- Exercise objective
Which lines below include the string "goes"? Please show each one.
Dataset records Block Start
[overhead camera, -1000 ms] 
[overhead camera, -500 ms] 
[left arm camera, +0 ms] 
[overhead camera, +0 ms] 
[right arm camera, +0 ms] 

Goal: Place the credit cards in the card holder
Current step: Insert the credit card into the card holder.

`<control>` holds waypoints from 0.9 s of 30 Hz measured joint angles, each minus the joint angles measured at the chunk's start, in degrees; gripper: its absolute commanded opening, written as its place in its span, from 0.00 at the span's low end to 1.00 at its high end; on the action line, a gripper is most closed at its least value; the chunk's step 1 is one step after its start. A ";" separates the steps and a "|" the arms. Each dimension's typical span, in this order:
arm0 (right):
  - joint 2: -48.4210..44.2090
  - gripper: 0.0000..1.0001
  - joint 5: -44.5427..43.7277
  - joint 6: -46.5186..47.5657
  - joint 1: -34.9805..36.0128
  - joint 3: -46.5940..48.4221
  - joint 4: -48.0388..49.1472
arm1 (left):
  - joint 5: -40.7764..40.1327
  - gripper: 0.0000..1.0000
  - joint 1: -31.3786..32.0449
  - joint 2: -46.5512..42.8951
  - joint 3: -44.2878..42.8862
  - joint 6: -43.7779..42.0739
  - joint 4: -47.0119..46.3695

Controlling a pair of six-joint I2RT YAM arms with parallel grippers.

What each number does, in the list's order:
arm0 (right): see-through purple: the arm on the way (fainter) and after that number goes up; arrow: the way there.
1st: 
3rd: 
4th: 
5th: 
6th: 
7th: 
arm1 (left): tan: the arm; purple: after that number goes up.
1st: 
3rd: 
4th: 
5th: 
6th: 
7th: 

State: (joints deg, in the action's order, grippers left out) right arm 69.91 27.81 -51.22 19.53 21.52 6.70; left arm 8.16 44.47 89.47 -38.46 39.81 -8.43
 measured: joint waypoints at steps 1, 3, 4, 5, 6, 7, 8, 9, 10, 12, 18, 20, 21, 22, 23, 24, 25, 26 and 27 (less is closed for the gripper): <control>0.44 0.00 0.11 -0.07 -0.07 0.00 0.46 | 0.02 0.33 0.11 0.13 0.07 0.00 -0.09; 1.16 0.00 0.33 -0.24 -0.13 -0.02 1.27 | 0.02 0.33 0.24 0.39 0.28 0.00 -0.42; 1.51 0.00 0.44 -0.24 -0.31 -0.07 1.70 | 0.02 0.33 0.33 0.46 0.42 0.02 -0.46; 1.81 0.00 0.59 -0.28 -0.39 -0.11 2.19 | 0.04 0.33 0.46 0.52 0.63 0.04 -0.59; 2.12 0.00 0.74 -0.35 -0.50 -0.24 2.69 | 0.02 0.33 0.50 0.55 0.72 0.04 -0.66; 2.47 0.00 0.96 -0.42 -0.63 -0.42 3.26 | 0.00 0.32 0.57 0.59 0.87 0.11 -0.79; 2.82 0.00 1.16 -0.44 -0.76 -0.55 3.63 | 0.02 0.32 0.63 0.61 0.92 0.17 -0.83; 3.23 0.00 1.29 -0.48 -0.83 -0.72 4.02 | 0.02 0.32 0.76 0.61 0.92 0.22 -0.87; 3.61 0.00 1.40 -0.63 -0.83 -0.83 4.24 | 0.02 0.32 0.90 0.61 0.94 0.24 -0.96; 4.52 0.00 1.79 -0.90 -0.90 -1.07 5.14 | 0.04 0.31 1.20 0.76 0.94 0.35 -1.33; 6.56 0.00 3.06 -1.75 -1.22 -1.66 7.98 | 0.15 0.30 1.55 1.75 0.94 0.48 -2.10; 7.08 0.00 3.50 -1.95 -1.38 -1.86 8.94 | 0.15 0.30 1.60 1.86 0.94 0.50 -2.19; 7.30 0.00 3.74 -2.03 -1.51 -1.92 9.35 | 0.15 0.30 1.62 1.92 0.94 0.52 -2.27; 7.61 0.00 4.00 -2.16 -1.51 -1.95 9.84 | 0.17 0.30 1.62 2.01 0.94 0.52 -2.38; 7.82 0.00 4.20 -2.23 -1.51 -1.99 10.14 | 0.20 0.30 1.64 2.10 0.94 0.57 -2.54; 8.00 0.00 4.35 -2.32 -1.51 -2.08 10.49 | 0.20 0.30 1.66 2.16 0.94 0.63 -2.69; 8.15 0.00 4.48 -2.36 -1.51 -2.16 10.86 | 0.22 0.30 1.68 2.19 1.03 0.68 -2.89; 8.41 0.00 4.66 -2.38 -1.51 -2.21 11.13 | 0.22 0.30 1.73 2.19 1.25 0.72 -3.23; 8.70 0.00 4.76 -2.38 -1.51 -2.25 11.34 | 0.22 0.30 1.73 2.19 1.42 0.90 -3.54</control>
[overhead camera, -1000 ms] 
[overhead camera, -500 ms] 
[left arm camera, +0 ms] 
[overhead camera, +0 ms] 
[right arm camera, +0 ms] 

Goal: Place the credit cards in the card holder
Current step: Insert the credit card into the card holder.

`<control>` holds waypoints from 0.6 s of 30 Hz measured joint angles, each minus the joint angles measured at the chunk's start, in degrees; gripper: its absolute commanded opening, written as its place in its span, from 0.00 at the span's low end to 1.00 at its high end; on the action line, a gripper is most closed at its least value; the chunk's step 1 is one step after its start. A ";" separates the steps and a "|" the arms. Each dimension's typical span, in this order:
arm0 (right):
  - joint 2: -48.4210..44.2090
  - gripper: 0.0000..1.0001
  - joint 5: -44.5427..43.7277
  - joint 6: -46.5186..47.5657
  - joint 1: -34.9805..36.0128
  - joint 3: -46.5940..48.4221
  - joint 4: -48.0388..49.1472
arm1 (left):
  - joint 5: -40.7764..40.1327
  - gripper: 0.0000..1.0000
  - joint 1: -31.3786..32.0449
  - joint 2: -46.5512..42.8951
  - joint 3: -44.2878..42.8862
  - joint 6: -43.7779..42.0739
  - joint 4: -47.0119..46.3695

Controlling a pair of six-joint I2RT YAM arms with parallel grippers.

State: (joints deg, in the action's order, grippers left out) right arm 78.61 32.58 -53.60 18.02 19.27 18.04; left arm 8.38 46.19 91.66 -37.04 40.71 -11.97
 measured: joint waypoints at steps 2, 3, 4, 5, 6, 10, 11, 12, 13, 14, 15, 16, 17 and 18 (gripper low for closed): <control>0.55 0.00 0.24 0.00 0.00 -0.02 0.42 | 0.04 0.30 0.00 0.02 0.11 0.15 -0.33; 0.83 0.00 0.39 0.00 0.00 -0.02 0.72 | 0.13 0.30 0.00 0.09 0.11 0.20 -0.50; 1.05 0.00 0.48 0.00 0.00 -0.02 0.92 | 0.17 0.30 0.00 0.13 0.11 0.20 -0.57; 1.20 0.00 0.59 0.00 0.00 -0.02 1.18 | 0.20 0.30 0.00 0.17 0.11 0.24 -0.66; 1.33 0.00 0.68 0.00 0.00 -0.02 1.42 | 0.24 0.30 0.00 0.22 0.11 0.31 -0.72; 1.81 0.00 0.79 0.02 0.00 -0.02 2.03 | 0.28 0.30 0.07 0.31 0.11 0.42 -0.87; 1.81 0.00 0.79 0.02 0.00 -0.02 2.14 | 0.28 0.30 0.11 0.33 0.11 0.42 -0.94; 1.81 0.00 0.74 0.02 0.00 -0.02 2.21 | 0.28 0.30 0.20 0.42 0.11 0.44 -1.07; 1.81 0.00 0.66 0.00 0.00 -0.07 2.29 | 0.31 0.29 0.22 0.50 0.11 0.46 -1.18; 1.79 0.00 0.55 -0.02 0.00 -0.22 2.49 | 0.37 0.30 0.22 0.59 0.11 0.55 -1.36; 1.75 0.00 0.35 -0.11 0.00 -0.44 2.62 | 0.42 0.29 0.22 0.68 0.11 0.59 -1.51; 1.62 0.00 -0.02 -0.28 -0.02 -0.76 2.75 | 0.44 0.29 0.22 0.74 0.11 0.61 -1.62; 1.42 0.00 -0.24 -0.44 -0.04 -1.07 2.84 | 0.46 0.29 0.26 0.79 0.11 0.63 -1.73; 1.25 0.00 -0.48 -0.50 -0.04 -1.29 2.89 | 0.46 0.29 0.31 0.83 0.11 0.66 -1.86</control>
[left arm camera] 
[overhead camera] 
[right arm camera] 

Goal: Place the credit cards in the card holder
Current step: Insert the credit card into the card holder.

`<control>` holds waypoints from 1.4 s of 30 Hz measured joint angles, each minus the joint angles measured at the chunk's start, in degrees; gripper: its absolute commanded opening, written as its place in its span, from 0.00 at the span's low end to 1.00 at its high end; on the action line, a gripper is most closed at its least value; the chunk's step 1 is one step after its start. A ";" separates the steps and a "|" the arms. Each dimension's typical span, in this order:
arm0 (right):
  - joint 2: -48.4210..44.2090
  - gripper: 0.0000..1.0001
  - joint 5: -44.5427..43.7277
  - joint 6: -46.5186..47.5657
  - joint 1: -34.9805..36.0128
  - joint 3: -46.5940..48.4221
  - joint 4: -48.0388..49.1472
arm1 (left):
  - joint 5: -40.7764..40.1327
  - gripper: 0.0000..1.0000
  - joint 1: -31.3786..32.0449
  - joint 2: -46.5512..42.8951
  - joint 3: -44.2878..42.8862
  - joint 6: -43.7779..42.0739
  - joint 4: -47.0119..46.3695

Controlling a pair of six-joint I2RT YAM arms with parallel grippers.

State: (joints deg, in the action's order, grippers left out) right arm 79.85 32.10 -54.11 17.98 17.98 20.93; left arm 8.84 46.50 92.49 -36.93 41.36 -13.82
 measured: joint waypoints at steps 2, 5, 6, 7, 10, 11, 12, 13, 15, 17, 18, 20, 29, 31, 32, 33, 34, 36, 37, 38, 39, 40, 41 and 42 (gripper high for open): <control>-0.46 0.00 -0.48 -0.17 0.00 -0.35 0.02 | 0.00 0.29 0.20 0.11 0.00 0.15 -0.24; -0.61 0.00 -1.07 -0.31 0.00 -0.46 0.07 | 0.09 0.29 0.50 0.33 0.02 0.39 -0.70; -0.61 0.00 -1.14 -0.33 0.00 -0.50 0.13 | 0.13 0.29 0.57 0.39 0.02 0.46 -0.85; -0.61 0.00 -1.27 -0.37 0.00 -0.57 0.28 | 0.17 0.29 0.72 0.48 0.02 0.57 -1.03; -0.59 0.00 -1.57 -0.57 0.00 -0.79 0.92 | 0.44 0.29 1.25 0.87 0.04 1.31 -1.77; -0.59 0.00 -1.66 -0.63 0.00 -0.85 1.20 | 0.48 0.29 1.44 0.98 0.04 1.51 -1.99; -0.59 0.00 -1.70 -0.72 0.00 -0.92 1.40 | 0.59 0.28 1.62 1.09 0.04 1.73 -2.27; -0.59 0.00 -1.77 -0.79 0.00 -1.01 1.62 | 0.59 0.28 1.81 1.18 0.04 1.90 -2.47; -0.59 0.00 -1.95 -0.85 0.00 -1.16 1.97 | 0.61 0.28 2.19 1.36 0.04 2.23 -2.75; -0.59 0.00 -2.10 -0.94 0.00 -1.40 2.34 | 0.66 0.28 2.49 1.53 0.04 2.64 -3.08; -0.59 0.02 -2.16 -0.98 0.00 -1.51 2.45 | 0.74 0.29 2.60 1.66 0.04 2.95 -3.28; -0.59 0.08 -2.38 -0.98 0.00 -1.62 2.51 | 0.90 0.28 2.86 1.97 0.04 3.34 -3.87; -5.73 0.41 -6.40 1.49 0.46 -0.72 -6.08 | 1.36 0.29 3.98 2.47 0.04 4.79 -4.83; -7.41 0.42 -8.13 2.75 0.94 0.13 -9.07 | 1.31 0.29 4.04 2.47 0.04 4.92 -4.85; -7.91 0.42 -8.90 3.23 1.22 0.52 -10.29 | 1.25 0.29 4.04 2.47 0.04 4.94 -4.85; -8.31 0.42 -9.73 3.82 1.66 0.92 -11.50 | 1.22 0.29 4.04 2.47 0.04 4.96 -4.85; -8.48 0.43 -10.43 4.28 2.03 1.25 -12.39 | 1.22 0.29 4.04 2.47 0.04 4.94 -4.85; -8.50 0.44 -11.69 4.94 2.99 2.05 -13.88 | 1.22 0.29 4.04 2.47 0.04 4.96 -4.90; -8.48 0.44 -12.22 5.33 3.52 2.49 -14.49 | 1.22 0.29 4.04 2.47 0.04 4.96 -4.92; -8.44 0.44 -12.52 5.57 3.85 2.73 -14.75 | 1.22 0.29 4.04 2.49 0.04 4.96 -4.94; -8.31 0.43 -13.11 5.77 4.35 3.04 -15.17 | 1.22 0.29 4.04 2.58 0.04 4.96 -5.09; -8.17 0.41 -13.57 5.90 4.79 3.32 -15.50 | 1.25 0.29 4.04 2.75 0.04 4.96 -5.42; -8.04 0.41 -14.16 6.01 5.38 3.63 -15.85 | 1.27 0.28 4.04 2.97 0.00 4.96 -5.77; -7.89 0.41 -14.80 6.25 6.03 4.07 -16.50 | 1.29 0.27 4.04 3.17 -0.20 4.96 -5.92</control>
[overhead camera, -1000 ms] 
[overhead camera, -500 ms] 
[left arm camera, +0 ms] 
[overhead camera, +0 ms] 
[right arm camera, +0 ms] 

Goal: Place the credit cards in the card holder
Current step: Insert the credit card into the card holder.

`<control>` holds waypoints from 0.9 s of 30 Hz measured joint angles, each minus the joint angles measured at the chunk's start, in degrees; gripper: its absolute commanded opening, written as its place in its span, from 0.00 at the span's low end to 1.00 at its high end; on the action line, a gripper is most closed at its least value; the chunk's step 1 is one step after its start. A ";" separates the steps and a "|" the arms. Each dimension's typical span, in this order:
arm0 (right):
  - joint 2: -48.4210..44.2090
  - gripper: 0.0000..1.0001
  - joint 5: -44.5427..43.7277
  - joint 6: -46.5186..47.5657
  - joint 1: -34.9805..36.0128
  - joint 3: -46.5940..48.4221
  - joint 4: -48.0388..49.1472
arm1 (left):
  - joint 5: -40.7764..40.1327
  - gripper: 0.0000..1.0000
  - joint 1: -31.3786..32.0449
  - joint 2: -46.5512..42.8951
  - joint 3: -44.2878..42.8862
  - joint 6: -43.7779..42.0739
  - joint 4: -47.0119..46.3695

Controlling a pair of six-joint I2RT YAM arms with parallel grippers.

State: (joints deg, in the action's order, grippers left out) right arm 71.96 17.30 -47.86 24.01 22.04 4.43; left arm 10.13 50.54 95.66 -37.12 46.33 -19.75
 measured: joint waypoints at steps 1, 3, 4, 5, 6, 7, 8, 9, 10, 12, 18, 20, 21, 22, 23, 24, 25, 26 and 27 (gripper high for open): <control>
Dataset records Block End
- Answer space
arm0 (right): see-through purple: the arm on the way (fainter) and after that number goes up; arrow: the way there.
arm1 (left): tan: the arm; purple: after that number goes up.

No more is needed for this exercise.